Silencing the Past: Power and the Production of History (1995) by Michel-Rolph Trouillot

Wednesday, March 11, 2009

Historic Messages Preserved in Time

President Lincoln's watch contains a secret engraved message put there by the Irish immigrant who was repairing the president's watch when the news arrived in Washington that the rebels had fired upon Fort Sumter.

This is a fascinating story -- the NY Times:

In the article Mr. Dillon, then 84, recounted that he was working at M. W.
Galt & Company, a watch shop on Pennsylvania Avenue in Washington, in April
1861 when the shop’s owner, Mr. Galt, hurried upstairs to tell him, “War has
begun; the first shot has been fired.”

“At that moment I had in my hand Abraham Lincoln’s watch, which I had been
repairing,” Dillon told The Times, adding that he later learned it was the first
watch that Lincoln ever owned.

An immigrant from Waterford, Ireland, he told The Times, “I was the only
Union sympathizer working in the shop."

First, such a mundane thing, this small repair, for this time. It was a gold watch and such watches were so valuable they were commonly family heirlooms, passed down from first son to first son. Thus the President of the United States sends his watch out for repair rather than get another one. Lincoln certainly wasn't presented this gold watch by his father, thus this watch must have had such deep significance for him, earned by his own efforts in the law. Nor was Lincoln fortunate with his sons, as we know but Lincoln wasn't.

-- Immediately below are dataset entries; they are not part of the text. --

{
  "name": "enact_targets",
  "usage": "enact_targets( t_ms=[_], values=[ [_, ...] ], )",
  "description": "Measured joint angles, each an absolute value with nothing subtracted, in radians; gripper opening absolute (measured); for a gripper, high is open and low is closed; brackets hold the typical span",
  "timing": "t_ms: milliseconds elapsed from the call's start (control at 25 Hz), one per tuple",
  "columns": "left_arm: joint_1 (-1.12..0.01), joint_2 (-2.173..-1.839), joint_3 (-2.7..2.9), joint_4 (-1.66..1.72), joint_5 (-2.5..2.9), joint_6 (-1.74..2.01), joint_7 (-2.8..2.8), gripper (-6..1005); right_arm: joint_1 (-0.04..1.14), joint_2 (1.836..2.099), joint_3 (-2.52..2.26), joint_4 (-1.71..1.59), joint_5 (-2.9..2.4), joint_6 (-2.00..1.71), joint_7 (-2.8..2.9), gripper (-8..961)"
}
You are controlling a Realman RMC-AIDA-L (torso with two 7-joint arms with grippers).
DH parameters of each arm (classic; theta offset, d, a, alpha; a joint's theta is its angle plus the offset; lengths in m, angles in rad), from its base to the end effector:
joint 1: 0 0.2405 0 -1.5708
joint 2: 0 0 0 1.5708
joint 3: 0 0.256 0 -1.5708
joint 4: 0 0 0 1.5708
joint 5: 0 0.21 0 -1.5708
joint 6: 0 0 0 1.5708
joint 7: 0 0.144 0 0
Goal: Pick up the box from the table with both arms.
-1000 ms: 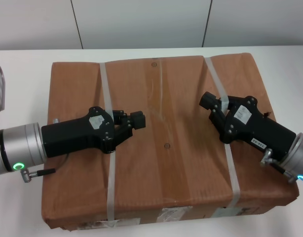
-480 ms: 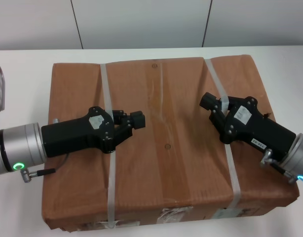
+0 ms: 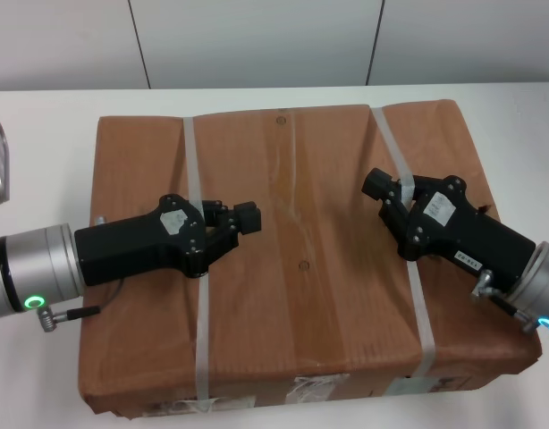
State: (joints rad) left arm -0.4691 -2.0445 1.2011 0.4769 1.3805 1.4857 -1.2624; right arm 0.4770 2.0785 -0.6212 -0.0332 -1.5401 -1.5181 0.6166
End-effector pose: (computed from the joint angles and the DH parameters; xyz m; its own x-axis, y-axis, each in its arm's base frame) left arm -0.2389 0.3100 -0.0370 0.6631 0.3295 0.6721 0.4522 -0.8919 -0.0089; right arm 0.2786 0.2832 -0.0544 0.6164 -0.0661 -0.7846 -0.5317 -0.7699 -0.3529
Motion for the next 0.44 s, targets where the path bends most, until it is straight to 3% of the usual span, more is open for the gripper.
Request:
enact_targets(
  t_ms=[440],
  values=[
    [-0.469,-2.045,1.201,0.476,1.381,1.480,-1.263,71,0.478,2.079,-0.622,-0.032,-1.540,-1.505,0.617,31]
  ],
)
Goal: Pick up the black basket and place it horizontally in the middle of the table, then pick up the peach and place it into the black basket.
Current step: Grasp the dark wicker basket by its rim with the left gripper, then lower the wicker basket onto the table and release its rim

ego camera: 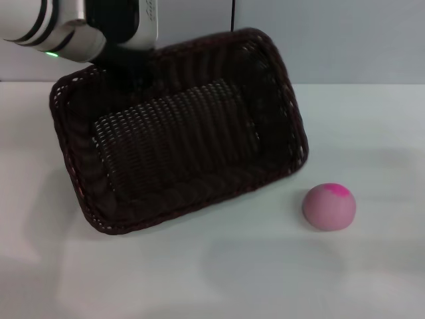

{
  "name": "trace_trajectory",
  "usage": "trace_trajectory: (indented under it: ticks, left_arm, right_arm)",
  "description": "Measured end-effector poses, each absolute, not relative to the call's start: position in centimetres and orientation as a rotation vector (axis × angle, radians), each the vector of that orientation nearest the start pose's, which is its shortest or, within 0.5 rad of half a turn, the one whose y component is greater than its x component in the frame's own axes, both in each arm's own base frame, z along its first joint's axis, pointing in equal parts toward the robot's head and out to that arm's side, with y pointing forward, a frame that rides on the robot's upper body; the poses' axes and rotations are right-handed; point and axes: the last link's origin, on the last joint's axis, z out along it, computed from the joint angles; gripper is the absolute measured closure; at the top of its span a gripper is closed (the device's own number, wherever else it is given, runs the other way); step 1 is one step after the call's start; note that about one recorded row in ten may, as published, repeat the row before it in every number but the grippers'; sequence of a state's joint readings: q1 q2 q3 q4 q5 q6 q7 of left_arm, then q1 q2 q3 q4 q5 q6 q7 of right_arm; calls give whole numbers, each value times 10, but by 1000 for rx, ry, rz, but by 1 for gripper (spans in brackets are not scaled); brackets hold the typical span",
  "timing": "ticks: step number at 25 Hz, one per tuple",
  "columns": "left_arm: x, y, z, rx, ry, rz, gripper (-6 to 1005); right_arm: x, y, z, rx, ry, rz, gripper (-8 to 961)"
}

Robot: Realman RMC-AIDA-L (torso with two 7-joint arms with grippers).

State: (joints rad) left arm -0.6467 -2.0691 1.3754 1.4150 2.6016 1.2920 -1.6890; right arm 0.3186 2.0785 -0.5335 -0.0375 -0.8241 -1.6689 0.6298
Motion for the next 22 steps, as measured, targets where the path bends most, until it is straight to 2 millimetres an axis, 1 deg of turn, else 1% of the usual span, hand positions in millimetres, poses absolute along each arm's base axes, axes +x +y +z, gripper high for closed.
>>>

Second, this repairman is the only Union sympathizer in the shop. That small detail shouts volumes about the state of the nation that Lincoln had been elected to govern, and even more particularly about the state of the nation's capital, in which the sights of slave coffels herded through the streets was so common as to become a scandal that had to be outlawed by an act of congress. (Not, mind you, the outlawing of slavery or the slave trade, but the public view of it, so that visitors from other nations wouldn't write about it.) The repairman is an Irish immigrant; at this time Irish immigrants were regarded as barely human, barely a step above the despised slave class. The Union army recruited Irish immigrants by the thousands, many, many of them literally right off the ship. Recruiting tables were set up on New York City's wharfs. The Irish went directly from the ship to the army.

Third, this confirmation of his family's long memory of Dillon's action is confiirmed by a search his descendant did in The York Times archive, now available to anyone, anywhere, from their own homes, since it made the digitized archive free for use to any registered reader. Woo. All the historical pointers and markers for research that can be found now, in the world's newspapers with keywords searches. What a remarkable research tool. The story of Lincoln's watch was reported in The New York Times. The confirmation of memory of this story is also reported in the New York Times.

Is this time and history as an arrow, or time and history as a wheel?